Nuri Bilge Ceylan: C’era Una Volta In Anatolia

NURI BILGE CEYLAN

C’Era Una Volta In Anatolia

(Turchia 2011, 150 min., col., drammatico)

Arriva tardi e magari un pò inutililmente la recensione di C’Era Una Volta In Anatolia, e non mi si può biasimare se è stata più volte rimandata. Chi ha visto l’ultimo film di Ceylan, premiato con il Grand Prix a Cannes, sa che non si tratta proprio di una pellicola ad alta digeribilità.

Un commissario, un procuratore, un medico e un agente scortano un criminale che ha appena confessato un omicidio per le strade deserte dell’Anatolia. Il paesaggio è desolato. Il reo confesso non ricorda dove ha seppellito il cadavere. Si perdono; sostano in un villaggio. Ripartono.

Che aggettivi ci vengono in mente? Uno per primo: notturno. Tutta la vicenda è immersa nell’oscurità, fisica, perchè si svolge di notte (e qui viene da chiedersi: perchè fare un’indagine di polizia proprio di notte? Che vorrà dire? Uno dei tanti “misteri” irrisolti del film); tematica, perchè non sappiamo cosa sia successo esattamente (solo una prima sequenza mostra l’evento, e peraltro fuori da una finestra, come se noi non fossimo “invitati ad entrare”) e probabilmente a Ceylan non interessa proprio farcelo sapere, perchè a dominare è un’oscurità psicologica, morale: i personaggi non lasciano trasparire un filo di luce, ad un primo sguardo sono burocrati seri e inflessibili, più o meno mediocri, mentre invece sono scossi da tormenti e segreti che ribollono in profondità; ma a noi è concesso assistere solo ai sintomi, senza il minimo accenno ad uno sfogo, una qualche via d’uscita dalla riservatezza, da una estraneità nei confronti di tutto e tutti. E qui viene il secondo aggettivo:  impenetrabile.

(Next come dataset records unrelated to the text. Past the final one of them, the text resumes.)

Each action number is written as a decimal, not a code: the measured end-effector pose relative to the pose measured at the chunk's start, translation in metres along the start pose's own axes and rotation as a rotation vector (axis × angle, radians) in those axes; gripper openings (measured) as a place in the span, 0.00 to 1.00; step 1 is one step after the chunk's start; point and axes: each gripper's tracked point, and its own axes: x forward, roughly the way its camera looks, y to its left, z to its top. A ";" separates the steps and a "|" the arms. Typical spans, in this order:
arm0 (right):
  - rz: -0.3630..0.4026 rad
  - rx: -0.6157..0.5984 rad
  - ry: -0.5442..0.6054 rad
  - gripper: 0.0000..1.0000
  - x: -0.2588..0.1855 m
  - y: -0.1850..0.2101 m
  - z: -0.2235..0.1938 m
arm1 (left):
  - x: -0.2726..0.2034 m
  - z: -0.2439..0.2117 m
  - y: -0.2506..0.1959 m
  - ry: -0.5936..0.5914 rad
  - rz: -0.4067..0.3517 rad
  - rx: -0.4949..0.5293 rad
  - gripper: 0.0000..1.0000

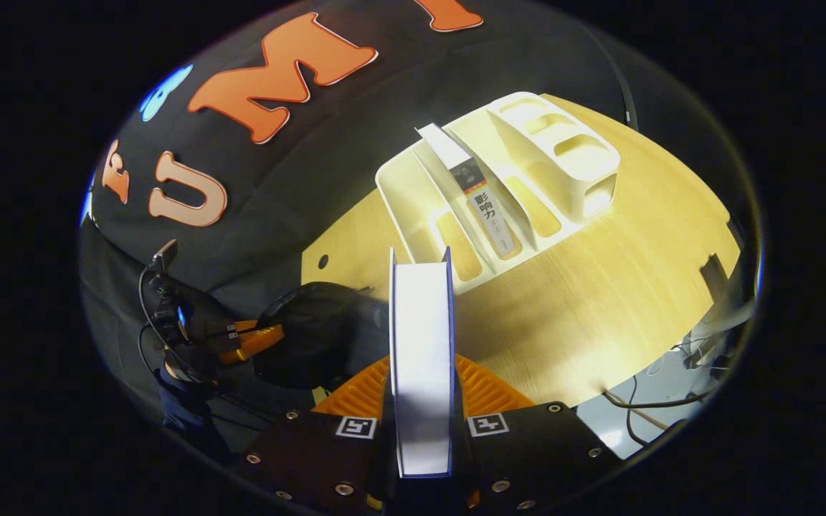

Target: Open the schoolbag, grab two books from the bookshelf and put them into the schoolbag.

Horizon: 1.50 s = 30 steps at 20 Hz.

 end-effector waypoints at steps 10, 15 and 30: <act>0.239 0.085 0.074 0.31 0.067 0.048 -0.043 | -0.006 0.006 0.002 0.003 0.042 -0.035 0.04; 0.318 0.097 0.081 0.31 0.109 0.073 -0.055 | -0.011 0.013 0.002 -0.029 0.054 -0.072 0.04; 0.414 0.170 0.024 0.32 0.227 0.105 -0.078 | -0.013 0.020 -0.021 -0.042 0.040 -0.094 0.04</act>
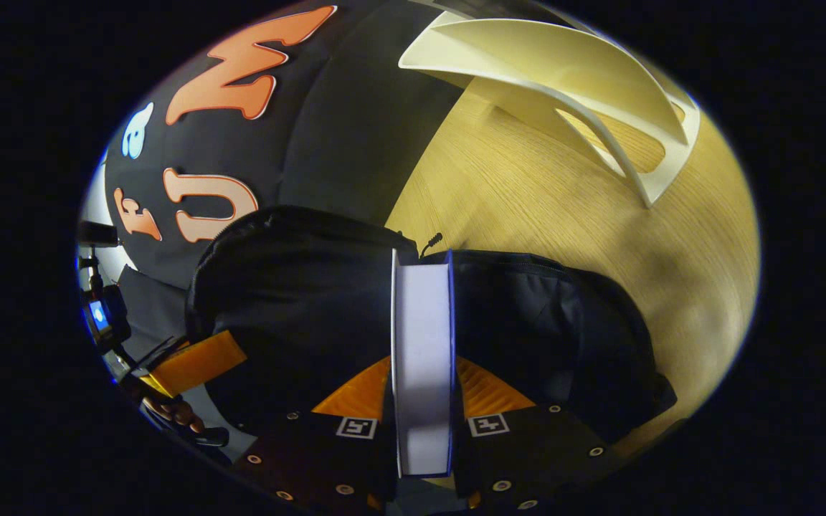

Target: Open the schoolbag, grab two books from the bookshelf and put them into the schoolbag.

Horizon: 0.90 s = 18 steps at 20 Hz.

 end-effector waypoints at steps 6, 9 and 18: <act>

Nello stile dei più grandi registi “contemplativi”, primo tra tutti Tarkovskij, Ceylan ci regala alcune sequenze che, spezzando la routine dell’indagine (che a tratti è davvero insostenibile) sono di indescrivibile bellezza. La pellicola è girata in digitale con una delle cineprese più costose al mondo (Sony F35, che si aggira sui 150000 euri…). Va detto che tutta la pellicola è visivamente splendida, e tutto l’apparato luci (tanto quelle “catturate” naturalmente, nelle ombre della notte o delle prime luci dell’alba, tanto quei fari “inquisitori” riscontrabili nelle luci artificiali) è indispensabile per una realtà che, senza luci, sarebbe buio completo; ma tra queste almeno un paio sono davvero meravigliose, soprattutto (figura a fianco) quella in cui una ragazza (praticamente l’unica donna all’interno di un film completamente “maschile”) porta da bere ai protagonisti esausti, seduti in una stanza povera e spoglia: il tutto illuminato solo da una candela. In un altra sequenza, assistiamo ad una mela che cade da un albero, rotola e finisce in un ruscello. La natura è specchio e riverbero dei moti dell’animo; c’è il simbolo, la poesia, l’aspetto esistenziale (che sfocia nelle Grandi Questioni, cose di cui sarebbe ridicolo parlare in questa sede) e anche quello politico. Infatti, uno degli aspetti della pellicola, nonchè una delle principali chiavi di lettura azzardate dalla critica, è che i protagonisti (che sono già maschere esemplari: medico, ufficiale, criminale ecc.) rappresentino la Turchia moderna (estranea, come dicevo prima), alla ricerca di un passato (il cadavere), che forse sarebbe meglio non trovare mai. Un passato scomodo, che preferirebbero dimenticare. Non a caso, domina il fuori campo: si veda la scena finale dell’autopsia, in cui “sentiamo” cosa succede ma non ci è dato di vedere l’operazione.

C’Era Una Volta In Anatolia è un’altro di quei film che stordiscono e lasciano interdetti (e qui anticipo la sensazione che proverà lo spettatore all’uscita della proiezione di The Master l’anno prossimo), tanto per durata che per ritmo, ed io stesso ammetto che alla fine mi sono domandato “E Allora?” per poi in seguito rispondermi “Ah, però…”. Qui si distingue il vero amante del cinema dal semplice appassionato, nella disponibilità di “sacrificio”…! Bisogna affrontare un film del genere con la dovuta preparazione psicologica, ed abbandonarsi serenamente al fluire delle immagini. E’ un tour de force, ma è straordinario. E alla fine si è ripagati, eccome.